Sometimes you just wonder if it’s just time to retire. Last week, I had the pleasure of covering all bases on the news front since our star editor was on her honeymoon. So, aside from my usual duties of chatting on the phone all day, I had to actually cover meetings and news events. Imagine that, me, who started out in the circulation department (and accounting, news, graphics, classifieds…) and clawed my way to the top the Village News empire actually had to … well, work.
I didn’t have time to check out the national news (shoot paper wads at the TV while Glenn Beck is on), watch the Gulf oil spill streaming live for hours at a time or debate the guitar playing prowess of Django Reinhardt v. B.B. King, but I was able to see, in person, the emotional outpouring of Chesterites during the Chester Middle School “hearing” at the Board of Supervisors meeting.
I wasn’t able to devote a whole lot of time to my civic duties, like tending to ChesterFest vendor applications, but I was able to participate in the Chester Community Association’s (CCA) annual meeting on Thursday. That meeting allowed me to reconnect with Barbara Fassett, who is hammering out the new countywide comprehensive plan. I’ve know Barbara for quite a long time. She was instrumental in creating the current Chester Plan and was also quite an influence on getting the CCA started almost 10 years ago.
As the CCA ages, it could use a little shot in arm. Because a small number of members there do an amazing amount of work, there hasn’t been much of a call for new membership.
Volunteers come out to help with ChesterFest, the CCA’s signature event, but beyond that there is a core group that works to address issues in the community, such as taking a stand on issue like the electronic sign being proposed in the center of Chester.

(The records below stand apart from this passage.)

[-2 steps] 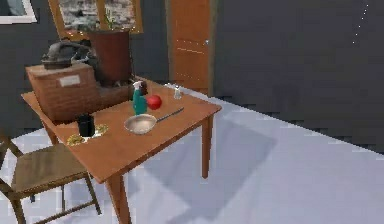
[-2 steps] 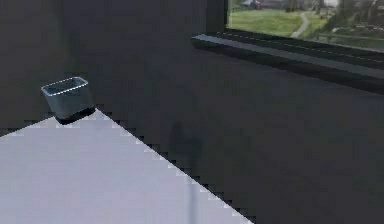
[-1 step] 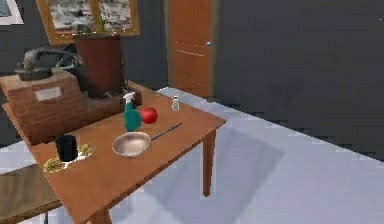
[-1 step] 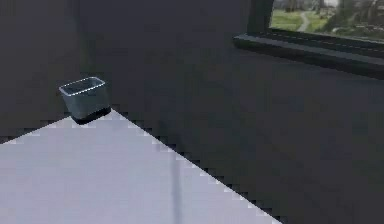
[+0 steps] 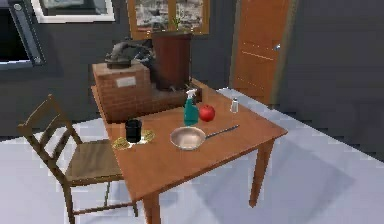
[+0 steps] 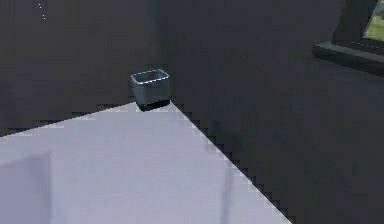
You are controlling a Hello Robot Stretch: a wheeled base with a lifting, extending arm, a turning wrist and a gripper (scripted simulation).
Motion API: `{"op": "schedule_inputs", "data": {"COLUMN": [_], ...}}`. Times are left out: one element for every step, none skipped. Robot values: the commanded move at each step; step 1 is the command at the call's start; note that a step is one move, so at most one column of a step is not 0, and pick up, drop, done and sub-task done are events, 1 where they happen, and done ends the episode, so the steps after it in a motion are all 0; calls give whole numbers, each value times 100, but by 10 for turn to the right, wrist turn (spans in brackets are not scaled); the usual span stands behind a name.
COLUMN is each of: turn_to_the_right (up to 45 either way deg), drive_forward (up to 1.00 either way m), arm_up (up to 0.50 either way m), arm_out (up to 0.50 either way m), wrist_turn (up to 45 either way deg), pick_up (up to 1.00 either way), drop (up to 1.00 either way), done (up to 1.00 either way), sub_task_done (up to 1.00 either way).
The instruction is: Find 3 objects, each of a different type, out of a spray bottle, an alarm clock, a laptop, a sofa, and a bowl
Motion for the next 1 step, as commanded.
{"op": "schedule_inputs", "data": {"turn_to_the_right": [0], "drive_forward": [0], "arm_up": [0], "arm_out": [0], "wrist_turn": [0], "pick_up": [0], "drop": [0], "done": [100], "sub_task_done": [0]}}
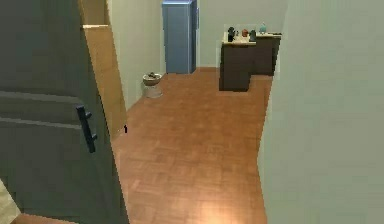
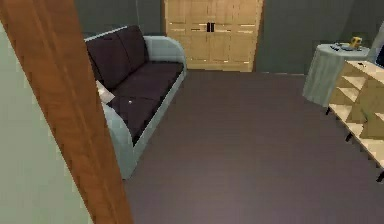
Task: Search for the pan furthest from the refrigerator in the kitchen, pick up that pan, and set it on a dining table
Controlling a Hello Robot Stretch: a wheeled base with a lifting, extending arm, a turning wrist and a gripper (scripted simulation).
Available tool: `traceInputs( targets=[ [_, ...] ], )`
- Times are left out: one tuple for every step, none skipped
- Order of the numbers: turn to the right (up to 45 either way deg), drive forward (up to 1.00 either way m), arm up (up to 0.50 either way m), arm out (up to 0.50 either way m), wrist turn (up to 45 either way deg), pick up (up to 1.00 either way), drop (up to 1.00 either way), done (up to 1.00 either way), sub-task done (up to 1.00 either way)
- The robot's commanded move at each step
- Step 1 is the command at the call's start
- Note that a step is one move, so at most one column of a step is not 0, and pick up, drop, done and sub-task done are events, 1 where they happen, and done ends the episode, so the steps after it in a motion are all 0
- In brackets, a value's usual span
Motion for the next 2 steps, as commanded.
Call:
traceInputs(
  targets=[
    [0.0, 1.0, 0.0, 0.0, 0.0, 0.0, 0.0, 0.0, 0.0],
    [0.0, 1.0, 0.0, 0.0, 0.0, 0.0, 0.0, 0.0, 0.0]
  ],
)
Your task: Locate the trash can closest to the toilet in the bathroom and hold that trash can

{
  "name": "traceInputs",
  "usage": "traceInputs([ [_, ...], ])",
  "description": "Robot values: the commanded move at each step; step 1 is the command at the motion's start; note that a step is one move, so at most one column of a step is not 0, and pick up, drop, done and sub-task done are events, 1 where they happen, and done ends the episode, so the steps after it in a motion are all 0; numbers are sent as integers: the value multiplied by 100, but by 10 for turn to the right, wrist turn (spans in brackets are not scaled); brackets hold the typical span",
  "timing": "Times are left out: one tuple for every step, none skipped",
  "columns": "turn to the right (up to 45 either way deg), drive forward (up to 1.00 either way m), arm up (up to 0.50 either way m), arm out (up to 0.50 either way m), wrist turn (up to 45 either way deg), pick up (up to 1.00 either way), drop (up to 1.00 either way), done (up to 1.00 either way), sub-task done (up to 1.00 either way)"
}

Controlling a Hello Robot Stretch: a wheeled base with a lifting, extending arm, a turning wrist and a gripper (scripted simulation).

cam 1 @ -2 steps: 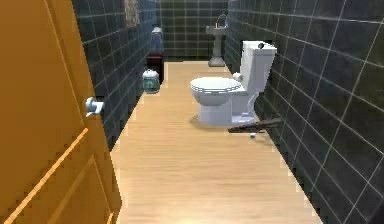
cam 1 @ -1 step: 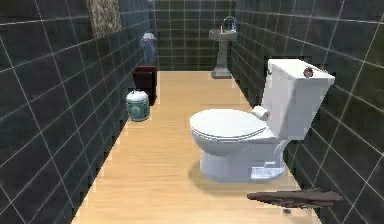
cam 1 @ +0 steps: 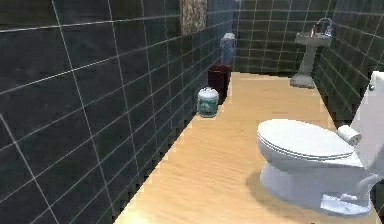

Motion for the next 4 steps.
traceInputs([
  [0,85,0,0,0,0,0,0,0],
  [450,0,0,0,0,0,0,0,0],
  [-60,0,0,0,0,0,0,0,0],
  [0,45,0,0,0,0,0,0,0],
])
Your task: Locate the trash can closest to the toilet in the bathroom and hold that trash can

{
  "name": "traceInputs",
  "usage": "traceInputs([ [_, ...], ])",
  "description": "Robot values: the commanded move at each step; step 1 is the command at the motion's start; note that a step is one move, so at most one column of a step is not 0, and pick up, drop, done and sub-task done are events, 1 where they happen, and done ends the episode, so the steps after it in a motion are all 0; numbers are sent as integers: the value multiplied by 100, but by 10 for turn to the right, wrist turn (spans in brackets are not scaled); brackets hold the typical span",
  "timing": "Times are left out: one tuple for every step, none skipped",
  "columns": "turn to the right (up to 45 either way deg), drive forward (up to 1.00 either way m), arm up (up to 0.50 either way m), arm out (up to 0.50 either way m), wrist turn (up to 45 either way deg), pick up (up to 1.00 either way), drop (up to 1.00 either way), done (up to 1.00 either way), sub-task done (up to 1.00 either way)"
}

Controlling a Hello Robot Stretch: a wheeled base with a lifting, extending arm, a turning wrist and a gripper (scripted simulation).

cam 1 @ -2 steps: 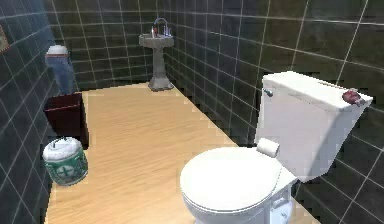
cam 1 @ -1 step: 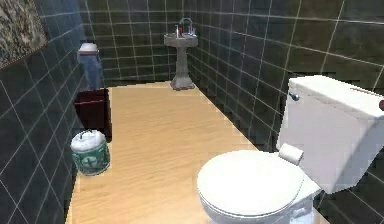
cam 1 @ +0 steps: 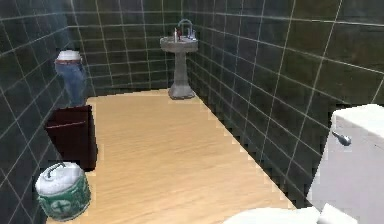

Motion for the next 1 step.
traceInputs([
  [-150,0,0,0,0,0,0,0,0],
])
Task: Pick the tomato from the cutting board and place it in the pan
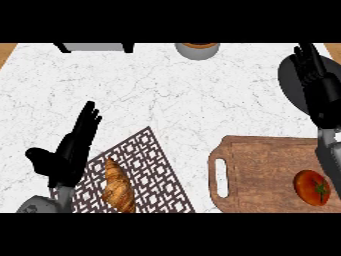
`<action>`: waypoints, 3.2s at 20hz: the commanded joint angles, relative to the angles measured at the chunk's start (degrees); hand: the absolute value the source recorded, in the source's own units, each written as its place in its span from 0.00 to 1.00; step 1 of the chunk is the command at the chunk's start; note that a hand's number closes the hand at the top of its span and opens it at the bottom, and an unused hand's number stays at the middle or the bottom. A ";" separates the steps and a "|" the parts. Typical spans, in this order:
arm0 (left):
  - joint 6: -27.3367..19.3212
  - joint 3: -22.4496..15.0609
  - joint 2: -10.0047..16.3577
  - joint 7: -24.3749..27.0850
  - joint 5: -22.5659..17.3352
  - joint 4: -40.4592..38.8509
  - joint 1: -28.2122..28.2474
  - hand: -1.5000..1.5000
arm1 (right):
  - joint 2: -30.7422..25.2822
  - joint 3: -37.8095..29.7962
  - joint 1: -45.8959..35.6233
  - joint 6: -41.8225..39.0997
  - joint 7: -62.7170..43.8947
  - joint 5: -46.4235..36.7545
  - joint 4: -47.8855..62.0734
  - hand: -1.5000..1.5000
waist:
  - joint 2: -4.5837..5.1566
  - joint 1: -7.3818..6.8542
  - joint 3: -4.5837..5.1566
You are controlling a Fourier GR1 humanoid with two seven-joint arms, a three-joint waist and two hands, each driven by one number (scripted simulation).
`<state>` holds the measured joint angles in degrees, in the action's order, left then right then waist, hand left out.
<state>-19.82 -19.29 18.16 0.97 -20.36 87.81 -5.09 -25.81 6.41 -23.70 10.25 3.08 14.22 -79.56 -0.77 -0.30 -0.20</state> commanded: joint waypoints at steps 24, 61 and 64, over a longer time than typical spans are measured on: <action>1.67 9.53 9.04 -1.58 1.57 -3.42 -5.98 0.50 | -39.25 -13.84 26.01 -37.78 69.08 -11.07 8.48 0.00 | 0.71 2.00 -0.01; 6.45 13.11 3.44 -3.95 7.31 -6.00 -9.91 0.50 | -34.34 -9.44 33.53 -26.23 52.50 -24.42 -9.33 0.00 | 0.81 0.09 0.20; 7.55 14.17 3.54 -4.02 6.26 -4.72 -7.74 0.50 | -34.56 -7.35 32.26 -26.74 54.12 -27.25 -7.64 0.00 | 0.86 -0.33 0.18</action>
<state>-13.98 -6.34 21.44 -1.79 -13.22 82.28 -13.37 -61.55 -3.85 12.49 -13.01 54.93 -9.49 -89.96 -0.01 0.00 0.00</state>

Recently, the CCA has hosted folks who matter in the world of high-speed rail, organized a forum for local civic groups and will soon initiate a community website to disseminate service organization news and events, installed a bench to at Harrowgate Road and Route 10 to help the Chester Garden Club brighten-up that area and, each week, the group brings you the Chester Farmer’s Market.
The CCA also has plans for the future, such as a community garden, more benches for pedestrians walking the village and a proposal to turn the old Chester Library on Harrowgate Road into a civic center. Those CCA people are always thinking. By way of disclosure, I should tell you that I sit on the CCA board, but I hope that wouldn’t discourage you from joining or participating by volunteering to help out at ChesterFest (www.chesterfest.org), the farmer’s market or on other CCA projects. The CCA meets every fourth Thursday of the month. The next meeting will be July 29. The CCA meets in the Chesterfield Center for the Arts Foundation office on Centre Street, just opposite the Chester Library.
PLACE YOUR BETS
What kind of odds could you get on whether or not Virginia Attorney General Ken Cuccinelli will return the $55,500 that Bobby Charles Thompson contributed to his campaign? Thompson is president and the only known officer of the U.S. Navy Veterans Association. “Where the Navy Veterans officers are and what happened to all the money the charity collected remain the focus of an investigation by Florida consumer services officials,” according to the St. Petersburg Times. Cuccinelli has said he’s waiting for the results of a Virginia investigation before returning or donating the money. Other Virginia candidates who received contributions from Thompson have donated the funds to charity.
DOES ANGRY WIN?
Will the “I’m mad as hell and I’m not going to take it anymore” cry continue through this fall’s elections, through next year’s local elections and on to the presidential elections in 2012?
Sometimes I think that the political anger that we are seeing, at least according to the talking heads, is somehow misplaced. People get whipped up over the economy and taxes mostly, and some sort of weird fear of a government takeover of our personal lives. I wonder if folks would be as angry, that is if they truly are, if they dug in and found out the real reasons our economy is in the shape it’s in. Can you say Iraq and Afghanistan?
To date, the U.S. has spent $1.05 trillion dollars on the two wars. The war in Afghanistan is the longest in U.S. history. The trillion bucks actually could have done a lot of good right here.
But if we can get out of these wars sooner than later, the economic impact could be phenomenal. Paul Poast, a political scientist and author of The Economics of War said that just the psychological impact of the wars being over would have the same effect was experienced after WWII. There was an “overall sense that history had taken a turn for the better.” Worth repeating, I think, “an overall sense that history had taken a turn for the better.” I’m waiting for that to happen.